Conseil d'ami : le marché du Rialto ouvre tôt le matin. Achetez des fruits frais, du fromage local, du pain croustillant, et pique-niquez dans un square tranquille. Vous économiserez 30 € et mangerez mieux que dans bien des restaurants.
Où dormir à Venise et aux alentours ?
Dormir dans Venise même coûte cher mais offre une expérience unique: le silence qui tombe à la tombée de la nuit, les ruelles désertes au petit matin, l'atmosphère magique quand les touristes de jour sont repartis. Si votre budget est serré, Cannaregio et Castello (côté arsenal) proposent des prix plus doux qu'autour de San Marco.
À Mestre, sur le continent, les hôtels sont 40-50% moins chers. Le train ou le bus vous amènent à Venise en 15 minutes pour moins de 2 €. C'est pratique mais moins romantique, et vous ratez la magie de Venise à l'aube.
Quelques pistes
- Hotel Ai Do Mori (San Marco): petit hôtel abordable à deux pas de la place Saint-Marc, parfait si vous voulez être au cœur de l'action.

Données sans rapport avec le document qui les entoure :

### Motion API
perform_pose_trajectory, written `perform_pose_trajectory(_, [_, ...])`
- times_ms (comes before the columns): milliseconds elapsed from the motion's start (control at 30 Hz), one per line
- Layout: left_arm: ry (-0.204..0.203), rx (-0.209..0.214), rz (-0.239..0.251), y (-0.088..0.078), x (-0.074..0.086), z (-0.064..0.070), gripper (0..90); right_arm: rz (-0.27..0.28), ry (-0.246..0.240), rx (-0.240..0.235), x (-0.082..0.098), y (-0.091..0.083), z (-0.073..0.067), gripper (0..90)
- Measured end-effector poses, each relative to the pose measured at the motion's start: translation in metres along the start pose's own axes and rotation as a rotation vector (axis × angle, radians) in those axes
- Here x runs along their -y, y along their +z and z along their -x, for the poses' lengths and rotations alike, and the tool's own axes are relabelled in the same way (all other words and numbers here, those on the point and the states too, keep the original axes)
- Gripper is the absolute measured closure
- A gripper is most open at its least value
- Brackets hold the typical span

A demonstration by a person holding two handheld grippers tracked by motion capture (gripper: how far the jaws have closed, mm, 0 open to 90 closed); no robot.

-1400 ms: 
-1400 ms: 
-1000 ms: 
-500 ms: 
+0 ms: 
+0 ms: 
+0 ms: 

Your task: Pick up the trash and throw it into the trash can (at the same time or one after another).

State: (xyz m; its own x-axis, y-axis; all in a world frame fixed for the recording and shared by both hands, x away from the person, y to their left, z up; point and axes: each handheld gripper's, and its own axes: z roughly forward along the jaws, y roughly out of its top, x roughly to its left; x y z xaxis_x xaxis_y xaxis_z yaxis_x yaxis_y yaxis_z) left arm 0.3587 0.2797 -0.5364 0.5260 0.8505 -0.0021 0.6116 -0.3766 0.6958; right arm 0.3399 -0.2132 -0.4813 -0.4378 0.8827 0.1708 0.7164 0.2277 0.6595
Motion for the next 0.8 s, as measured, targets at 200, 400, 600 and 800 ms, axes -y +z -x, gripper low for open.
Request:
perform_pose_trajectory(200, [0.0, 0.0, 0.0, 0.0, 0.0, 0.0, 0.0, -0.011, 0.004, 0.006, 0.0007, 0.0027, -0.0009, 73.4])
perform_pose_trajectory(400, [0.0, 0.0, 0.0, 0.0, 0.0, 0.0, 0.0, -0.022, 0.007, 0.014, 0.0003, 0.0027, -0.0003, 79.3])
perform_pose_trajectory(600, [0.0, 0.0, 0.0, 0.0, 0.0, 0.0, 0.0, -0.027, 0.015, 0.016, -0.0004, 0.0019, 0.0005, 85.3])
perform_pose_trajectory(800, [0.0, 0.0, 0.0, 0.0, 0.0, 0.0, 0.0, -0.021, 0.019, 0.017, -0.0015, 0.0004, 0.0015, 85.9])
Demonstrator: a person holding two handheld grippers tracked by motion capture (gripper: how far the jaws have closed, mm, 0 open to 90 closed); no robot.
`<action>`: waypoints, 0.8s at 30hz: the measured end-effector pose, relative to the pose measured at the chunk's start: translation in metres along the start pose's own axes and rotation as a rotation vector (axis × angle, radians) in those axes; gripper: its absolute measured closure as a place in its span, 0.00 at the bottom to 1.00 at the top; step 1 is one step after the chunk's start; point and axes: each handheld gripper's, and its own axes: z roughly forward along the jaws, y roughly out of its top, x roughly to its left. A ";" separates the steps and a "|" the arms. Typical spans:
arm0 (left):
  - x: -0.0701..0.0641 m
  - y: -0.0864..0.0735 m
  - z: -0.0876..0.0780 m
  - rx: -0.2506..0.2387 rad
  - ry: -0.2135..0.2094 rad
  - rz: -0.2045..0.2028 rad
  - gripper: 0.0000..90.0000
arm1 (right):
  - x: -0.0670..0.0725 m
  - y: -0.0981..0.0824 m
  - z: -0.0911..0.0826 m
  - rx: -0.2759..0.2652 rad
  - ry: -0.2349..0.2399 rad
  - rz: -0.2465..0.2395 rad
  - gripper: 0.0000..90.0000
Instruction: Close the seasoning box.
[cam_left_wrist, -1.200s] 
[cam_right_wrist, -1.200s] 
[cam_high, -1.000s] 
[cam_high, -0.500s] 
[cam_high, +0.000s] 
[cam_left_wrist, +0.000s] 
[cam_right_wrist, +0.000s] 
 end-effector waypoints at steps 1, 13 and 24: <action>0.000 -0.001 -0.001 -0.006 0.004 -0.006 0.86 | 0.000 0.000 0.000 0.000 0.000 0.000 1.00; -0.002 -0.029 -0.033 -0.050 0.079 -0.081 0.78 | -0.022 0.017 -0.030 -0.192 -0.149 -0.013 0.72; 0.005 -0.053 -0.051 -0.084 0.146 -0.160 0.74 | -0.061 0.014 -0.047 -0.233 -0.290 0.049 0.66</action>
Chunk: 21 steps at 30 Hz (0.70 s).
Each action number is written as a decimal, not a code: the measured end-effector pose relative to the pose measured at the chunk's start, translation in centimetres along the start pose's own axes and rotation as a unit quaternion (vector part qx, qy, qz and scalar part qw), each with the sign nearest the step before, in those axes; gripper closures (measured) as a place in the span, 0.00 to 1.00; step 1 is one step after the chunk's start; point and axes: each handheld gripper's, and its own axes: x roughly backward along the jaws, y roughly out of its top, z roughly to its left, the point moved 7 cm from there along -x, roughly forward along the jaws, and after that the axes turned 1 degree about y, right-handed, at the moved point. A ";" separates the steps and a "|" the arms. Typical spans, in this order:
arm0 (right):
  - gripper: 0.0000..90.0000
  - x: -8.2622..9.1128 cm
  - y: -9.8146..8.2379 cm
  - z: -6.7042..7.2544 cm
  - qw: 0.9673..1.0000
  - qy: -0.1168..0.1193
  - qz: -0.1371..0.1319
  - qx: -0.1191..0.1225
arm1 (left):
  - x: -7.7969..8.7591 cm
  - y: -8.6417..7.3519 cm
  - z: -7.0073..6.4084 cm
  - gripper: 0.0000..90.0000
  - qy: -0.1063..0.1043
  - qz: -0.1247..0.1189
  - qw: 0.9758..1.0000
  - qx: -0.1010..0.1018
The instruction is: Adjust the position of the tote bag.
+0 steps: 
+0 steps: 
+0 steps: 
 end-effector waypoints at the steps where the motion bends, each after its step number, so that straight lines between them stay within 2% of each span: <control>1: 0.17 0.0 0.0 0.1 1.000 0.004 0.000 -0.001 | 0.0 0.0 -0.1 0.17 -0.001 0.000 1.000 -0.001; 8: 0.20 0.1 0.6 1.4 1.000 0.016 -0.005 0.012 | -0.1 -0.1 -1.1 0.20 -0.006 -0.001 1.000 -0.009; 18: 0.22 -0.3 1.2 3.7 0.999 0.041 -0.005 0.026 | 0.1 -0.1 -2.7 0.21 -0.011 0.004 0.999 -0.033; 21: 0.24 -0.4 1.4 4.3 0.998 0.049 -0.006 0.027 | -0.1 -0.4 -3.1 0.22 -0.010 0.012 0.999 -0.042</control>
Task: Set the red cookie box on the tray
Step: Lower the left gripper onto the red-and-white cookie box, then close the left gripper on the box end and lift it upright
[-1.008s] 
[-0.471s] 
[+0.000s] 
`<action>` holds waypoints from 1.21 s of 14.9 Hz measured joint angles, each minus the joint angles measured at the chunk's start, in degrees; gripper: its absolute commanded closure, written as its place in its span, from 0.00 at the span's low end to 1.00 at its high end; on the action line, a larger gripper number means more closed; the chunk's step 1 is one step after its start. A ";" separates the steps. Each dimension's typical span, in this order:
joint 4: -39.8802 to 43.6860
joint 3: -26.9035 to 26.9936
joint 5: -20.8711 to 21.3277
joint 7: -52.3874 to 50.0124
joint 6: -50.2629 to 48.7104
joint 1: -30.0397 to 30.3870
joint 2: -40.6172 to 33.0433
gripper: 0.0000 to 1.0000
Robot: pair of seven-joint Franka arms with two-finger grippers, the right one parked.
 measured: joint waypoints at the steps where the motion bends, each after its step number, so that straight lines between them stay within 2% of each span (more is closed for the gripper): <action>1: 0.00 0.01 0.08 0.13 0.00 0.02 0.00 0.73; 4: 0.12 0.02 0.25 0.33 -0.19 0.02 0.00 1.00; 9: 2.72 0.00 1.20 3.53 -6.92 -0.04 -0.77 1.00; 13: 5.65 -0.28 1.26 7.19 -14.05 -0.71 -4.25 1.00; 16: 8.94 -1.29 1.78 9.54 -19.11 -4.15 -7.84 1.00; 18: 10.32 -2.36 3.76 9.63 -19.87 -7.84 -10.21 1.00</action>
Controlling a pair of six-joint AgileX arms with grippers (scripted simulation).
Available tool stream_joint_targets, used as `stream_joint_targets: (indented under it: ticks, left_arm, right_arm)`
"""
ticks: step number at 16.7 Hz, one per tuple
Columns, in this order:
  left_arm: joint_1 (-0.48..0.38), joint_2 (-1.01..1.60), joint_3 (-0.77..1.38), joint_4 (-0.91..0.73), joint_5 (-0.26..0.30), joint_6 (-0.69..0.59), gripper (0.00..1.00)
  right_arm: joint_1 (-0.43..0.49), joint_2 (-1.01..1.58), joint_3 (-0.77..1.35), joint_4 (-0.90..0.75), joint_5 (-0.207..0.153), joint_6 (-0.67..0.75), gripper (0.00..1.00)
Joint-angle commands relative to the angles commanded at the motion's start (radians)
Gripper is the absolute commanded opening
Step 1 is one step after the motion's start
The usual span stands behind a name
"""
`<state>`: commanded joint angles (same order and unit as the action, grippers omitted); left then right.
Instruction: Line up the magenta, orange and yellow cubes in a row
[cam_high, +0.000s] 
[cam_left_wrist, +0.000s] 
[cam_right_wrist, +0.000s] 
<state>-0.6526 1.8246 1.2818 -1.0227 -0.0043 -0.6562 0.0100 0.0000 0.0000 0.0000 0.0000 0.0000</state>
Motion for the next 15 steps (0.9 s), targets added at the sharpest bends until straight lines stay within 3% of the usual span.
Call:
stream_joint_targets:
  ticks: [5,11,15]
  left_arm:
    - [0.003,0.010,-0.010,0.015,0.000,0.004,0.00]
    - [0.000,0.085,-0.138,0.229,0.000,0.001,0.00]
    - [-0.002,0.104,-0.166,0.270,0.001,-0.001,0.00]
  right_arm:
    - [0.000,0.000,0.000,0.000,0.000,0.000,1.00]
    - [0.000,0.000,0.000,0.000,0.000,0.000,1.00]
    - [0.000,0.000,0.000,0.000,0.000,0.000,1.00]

- Hotel Adua (Cannaregio): près de la gare Santa Lucia, idéal pour un budget maîtrisé sans sacrifier le confort.
- Hotel Cà Formenta (Castello): vue sur la lagune et accès facile aux sites moins touristiques de l'est de la ville.
- Baglioni Hotel Luna (San Marco): luxe vénitien authentique si le budget n'est pas un problème.
Comment se rendre et se déplacer à Venise ?
L'aéroport Marco Polo se trouve à 13 km du centre. Le bateau Alilaguna (ligne bleue ou orange) vous dépose directement dans Venise pour 15 € en une heure. C'est l'option la plus romantique. Le bus ACTV n°5 coûte 8 € et rejoint le Piazzale Roma en 30 minutes, mais vous devrez ensuite marcher ou prendre un vaporetto.
Depuis la France, comptez 1h40 de vol depuis Paris (70-250 € l'aller-retour selon la saison). En train, Venise est à 3h de Milan, 2h de Bologne, 4h de Florence. La gare Santa Lucia est magnifiquement située au bord du Grand Canal.
Dans Venise, vous marcherez beaucoup. Un billet de vaporetto coûte 9,50 € l'unité (aberrant), mais un pass 24h à 25 € ou 72h à 65 € devient rentable dès 3-4 trajets par jour. Les traghetti, petites gondoles qui traversent le Grand Canal à certains points, coûtent 2 € et offrent l'expérience gondole sans se ruiner. La balade en gondole classique affiche 90 € pour 30 minutes en journée, 100 € le soir, pour maximum 6 personnes.
Quand y aller ?
Évitez juillet-août si vous le pouvez: chaleur étouffante, foule insupportable, prix au plafond. Le printemps (avril-juin) et l'automne (septembre-octobre) offrent le meilleur compromis entre climat agréable et affluence supportable. En novembre-mars, vous aurez la ville presque pour vous, mais il fait froid et humide, et l'acqua alta menace régulièrement.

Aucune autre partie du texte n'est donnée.